シフォはテイマーする魔物は、ベース:狼、特徴:雷。かなり強い魔物のはずだ。ギツァだって、ベース:蝶、特徴:幻術。この二人が勝てないって…。


そのときガシャンガシャンと騎士の鎧っぽい音がしたので振り返る。二人の言う通り黒い騎士だ。わたしは短剣で斬りかかるが、キンッ! と鎧に弾かれてしまう。硬い…。わたしの短剣は、”十字路の鍾乳洞”でパワーアップしたはずなのに…。


うさ角の蹴り技でも倒れず、わたしの短剣でも傷つかず…。「お願い、メタフォ…助けて…」最初はフンっと言うことを聞いてくれなかったメタフォも、強敵だと認識したのか、尻尾剣で連撃を放つ。


えっ!? メタフォの尻尾剣でも、傷つかないの??


「ごめん! シフォ! 勝てないみたい! 一旦逃げるね」と言うと、塔の扉に向けて全力で走る。

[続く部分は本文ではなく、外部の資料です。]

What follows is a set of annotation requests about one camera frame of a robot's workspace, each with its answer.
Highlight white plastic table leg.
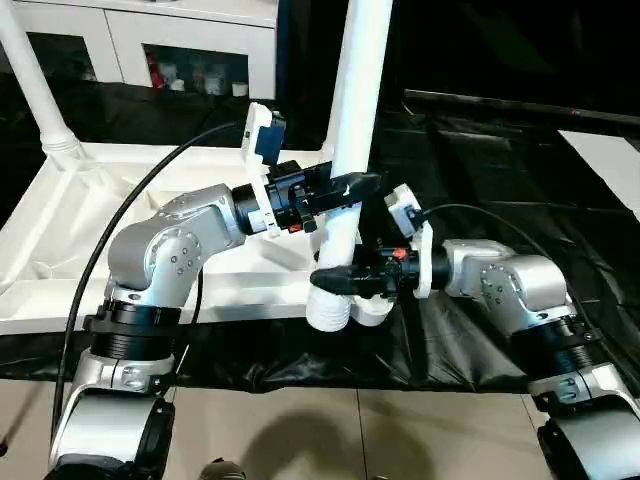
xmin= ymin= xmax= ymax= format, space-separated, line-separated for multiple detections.
xmin=0 ymin=0 xmax=86 ymax=173
xmin=304 ymin=0 xmax=396 ymax=333

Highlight white plastic table top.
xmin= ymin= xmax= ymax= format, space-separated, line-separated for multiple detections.
xmin=0 ymin=140 xmax=396 ymax=336

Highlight black plastic mat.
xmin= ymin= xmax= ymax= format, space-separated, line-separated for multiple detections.
xmin=0 ymin=78 xmax=640 ymax=393

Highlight small bottles behind glass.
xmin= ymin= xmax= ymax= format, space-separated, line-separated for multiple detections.
xmin=145 ymin=50 xmax=251 ymax=98

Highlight dark left robot foot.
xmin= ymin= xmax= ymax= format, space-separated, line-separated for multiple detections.
xmin=200 ymin=460 xmax=247 ymax=480

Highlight white cabinet with glass doors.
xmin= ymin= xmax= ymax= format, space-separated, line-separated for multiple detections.
xmin=0 ymin=0 xmax=279 ymax=101

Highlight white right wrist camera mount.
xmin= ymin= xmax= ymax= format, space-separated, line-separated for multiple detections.
xmin=385 ymin=183 xmax=436 ymax=301

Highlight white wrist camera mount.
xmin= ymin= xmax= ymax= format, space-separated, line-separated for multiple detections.
xmin=385 ymin=183 xmax=436 ymax=301
xmin=240 ymin=102 xmax=293 ymax=241

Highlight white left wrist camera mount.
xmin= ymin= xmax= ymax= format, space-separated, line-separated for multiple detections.
xmin=240 ymin=102 xmax=293 ymax=241

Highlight dark metal rail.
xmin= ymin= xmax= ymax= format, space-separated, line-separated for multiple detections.
xmin=404 ymin=90 xmax=640 ymax=127

さて…どうしたものでしょうか? メタフォビームなら…いや…強力すぎるし、上の村が吹っ飛ぶし。太陽無いから撃てないし。こんな時、魔法だよね。でも使えないしっ!


■ステータス

・頭:洞察力がある

   ⇒獲得考察:闇の真理


闇の真理と”頭:洞察力がある”により、ある作戦を思いつく…。


くくくっ…。硬さだけが強さではないのですよ! 見てなさい! 黒騎士よ!!


わたしは、チャレンジャーとして、再度、黒騎士に戦いを挑むのでした。